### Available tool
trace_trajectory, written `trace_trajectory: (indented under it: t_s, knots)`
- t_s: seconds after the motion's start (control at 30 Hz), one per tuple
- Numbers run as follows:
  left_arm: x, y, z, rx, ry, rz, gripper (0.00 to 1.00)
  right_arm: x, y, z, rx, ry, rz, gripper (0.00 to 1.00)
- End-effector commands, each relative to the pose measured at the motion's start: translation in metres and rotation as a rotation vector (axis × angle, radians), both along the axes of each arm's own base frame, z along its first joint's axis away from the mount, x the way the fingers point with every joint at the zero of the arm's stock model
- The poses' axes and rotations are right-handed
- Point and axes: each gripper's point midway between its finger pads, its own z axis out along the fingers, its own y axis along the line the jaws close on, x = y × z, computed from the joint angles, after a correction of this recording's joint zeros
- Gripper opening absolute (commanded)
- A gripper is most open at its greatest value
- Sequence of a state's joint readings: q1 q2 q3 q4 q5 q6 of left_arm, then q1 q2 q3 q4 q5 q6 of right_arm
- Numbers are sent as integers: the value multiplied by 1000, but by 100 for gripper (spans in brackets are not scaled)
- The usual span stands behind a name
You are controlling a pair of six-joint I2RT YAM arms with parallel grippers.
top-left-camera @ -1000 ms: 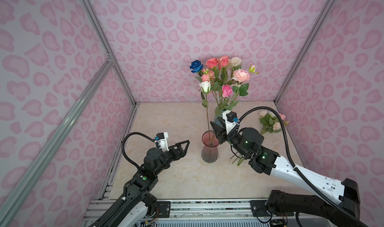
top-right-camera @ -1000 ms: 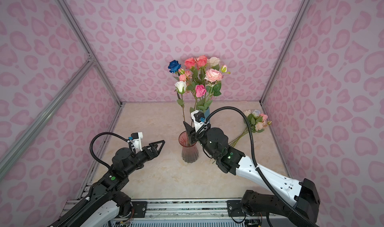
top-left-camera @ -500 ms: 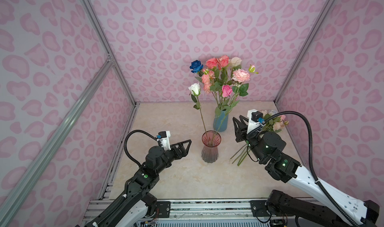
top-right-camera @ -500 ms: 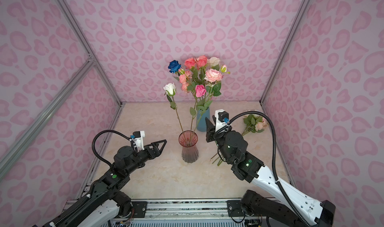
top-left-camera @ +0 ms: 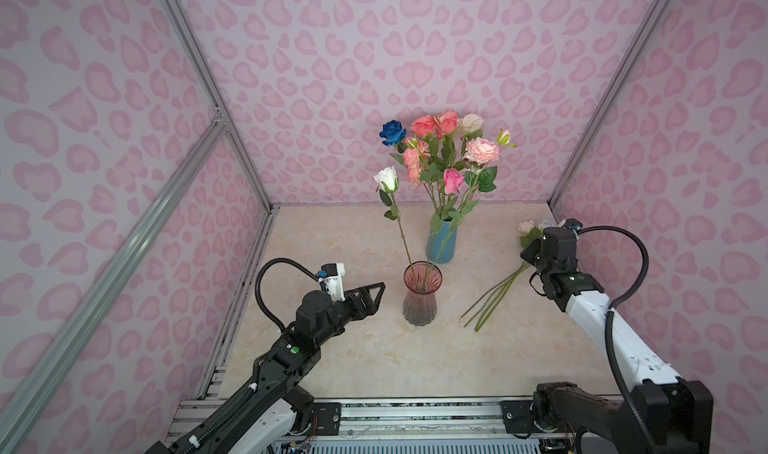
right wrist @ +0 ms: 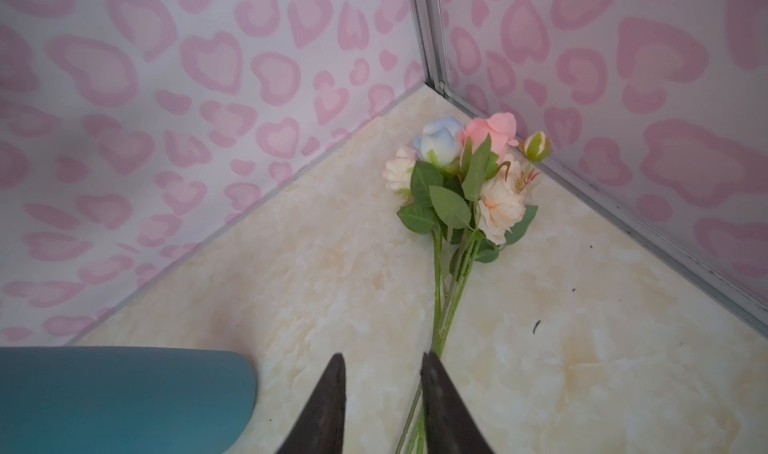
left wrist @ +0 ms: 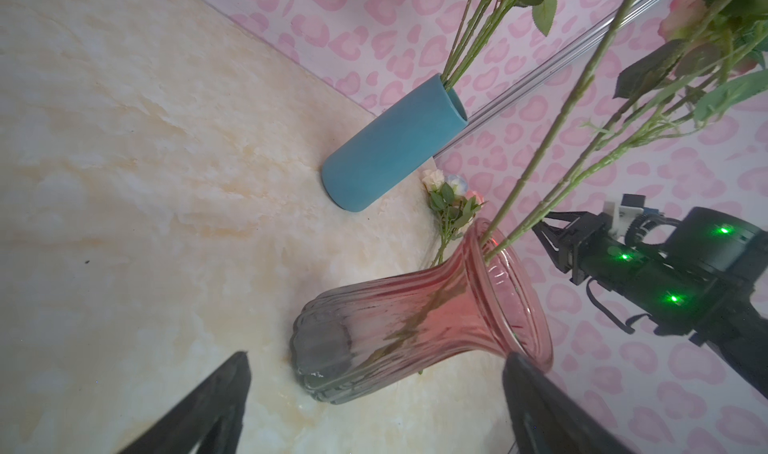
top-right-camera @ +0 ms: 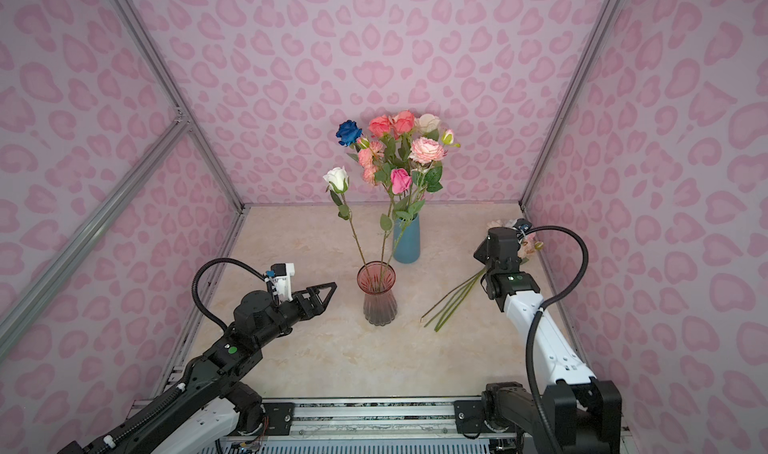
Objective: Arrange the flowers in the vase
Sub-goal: 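Release the white rose and return the right gripper to the bunch, then grasp a pink rose stem from the bunch with the right gripper and lift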
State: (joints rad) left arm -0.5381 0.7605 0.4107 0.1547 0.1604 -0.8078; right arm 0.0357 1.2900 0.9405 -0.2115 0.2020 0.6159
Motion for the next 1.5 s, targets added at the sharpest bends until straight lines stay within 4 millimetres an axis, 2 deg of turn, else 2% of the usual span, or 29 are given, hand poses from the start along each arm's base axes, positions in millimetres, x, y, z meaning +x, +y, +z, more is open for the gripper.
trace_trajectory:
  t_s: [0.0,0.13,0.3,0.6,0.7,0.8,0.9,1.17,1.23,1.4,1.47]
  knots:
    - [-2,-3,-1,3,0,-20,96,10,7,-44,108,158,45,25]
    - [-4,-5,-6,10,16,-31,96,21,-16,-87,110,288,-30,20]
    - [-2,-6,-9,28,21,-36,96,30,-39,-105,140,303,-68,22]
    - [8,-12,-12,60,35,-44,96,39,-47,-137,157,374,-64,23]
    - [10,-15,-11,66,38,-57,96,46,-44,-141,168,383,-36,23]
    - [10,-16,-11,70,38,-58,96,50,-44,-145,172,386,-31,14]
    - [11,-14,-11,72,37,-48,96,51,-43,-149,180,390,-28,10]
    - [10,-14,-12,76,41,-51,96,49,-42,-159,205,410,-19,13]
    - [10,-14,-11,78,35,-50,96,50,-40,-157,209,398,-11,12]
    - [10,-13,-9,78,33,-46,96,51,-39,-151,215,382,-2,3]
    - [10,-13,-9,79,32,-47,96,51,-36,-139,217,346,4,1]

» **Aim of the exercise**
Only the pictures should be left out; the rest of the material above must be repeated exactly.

» **Solution to this problem**
### Available tool
trace_trajectory, written `trace_trajectory: (indented under it: t_s, knots)`
- t_s: seconds after the motion's start (control at 30 Hz), one per tuple
- Numbers run as follows:
  left_arm: x, y, z, rx, ry, rz, gripper (0.00 to 1.00)
  right_arm: x, y, z, rx, ry, rz, gripper (0.00 to 1.00)
- End-effector commands, each relative to the pose measured at the motion's start: translation in metres and rotation as a rotation vector (axis × angle, radians), both along the axes of each arm's own base frame, z along its first joint's axis away from the mount, x the way the fingers point with every joint at the zero of the arm's stock model
- The poses' axes and rotations are right-handed
- Point and axes: each gripper's point midway between its finger pads, its own z axis out along the fingers, its own y axis along the line the jaws close on, x = y × z, computed from the joint angles, after a correction of this recording's joint zeros
- Gripper opening absolute (commanded)
- A gripper is most open at its greatest value
- Sequence of a state's joint readings: q1 q2 q3 q4 q5 q6 of left_arm, then q1 q2 q3 q4 q5 q6 of right_arm
- Numbers are sent as integers: the value multiplied by 1000, but by 100 for gripper (spans in brackets are not scaled)
- The usual span stands behind a name
You are controlling a pair of six-joint I2RT YAM arms with parallel grippers.
top-left-camera @ -1000 ms: 
top-right-camera @ -1000 ms: 
top-left-camera @ -500 ms: 
top-right-camera @ -500 ms: 
top-left-camera @ +0 ms: 
right wrist @ +0 ms: 
left wrist @ +0 ms: 
top-right-camera @ +0 ms: 
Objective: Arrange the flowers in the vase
Sub-goal: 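Release the white rose and return the right gripper to the bunch, then grasp a pink rose stem from the bunch with the right gripper and lift
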State: (joints rad) left arm -0.5381 0.7605 0.4107 0.1547 0.1604 -0.8078; right arm 0.0357 1.2900 0.9405 -0.2115 0.2020 0.6159
Motion for the next 1.5 s, targets added at the sharpest bends until straight lines stay within 4 millimetres an axis, 2 deg of turn, else 2% of the usual span, or 29 are given, hand poses from the start along each arm's base axes, positions in millimetres, x, y, z meaning +x, +y, +z, more is open for the gripper.
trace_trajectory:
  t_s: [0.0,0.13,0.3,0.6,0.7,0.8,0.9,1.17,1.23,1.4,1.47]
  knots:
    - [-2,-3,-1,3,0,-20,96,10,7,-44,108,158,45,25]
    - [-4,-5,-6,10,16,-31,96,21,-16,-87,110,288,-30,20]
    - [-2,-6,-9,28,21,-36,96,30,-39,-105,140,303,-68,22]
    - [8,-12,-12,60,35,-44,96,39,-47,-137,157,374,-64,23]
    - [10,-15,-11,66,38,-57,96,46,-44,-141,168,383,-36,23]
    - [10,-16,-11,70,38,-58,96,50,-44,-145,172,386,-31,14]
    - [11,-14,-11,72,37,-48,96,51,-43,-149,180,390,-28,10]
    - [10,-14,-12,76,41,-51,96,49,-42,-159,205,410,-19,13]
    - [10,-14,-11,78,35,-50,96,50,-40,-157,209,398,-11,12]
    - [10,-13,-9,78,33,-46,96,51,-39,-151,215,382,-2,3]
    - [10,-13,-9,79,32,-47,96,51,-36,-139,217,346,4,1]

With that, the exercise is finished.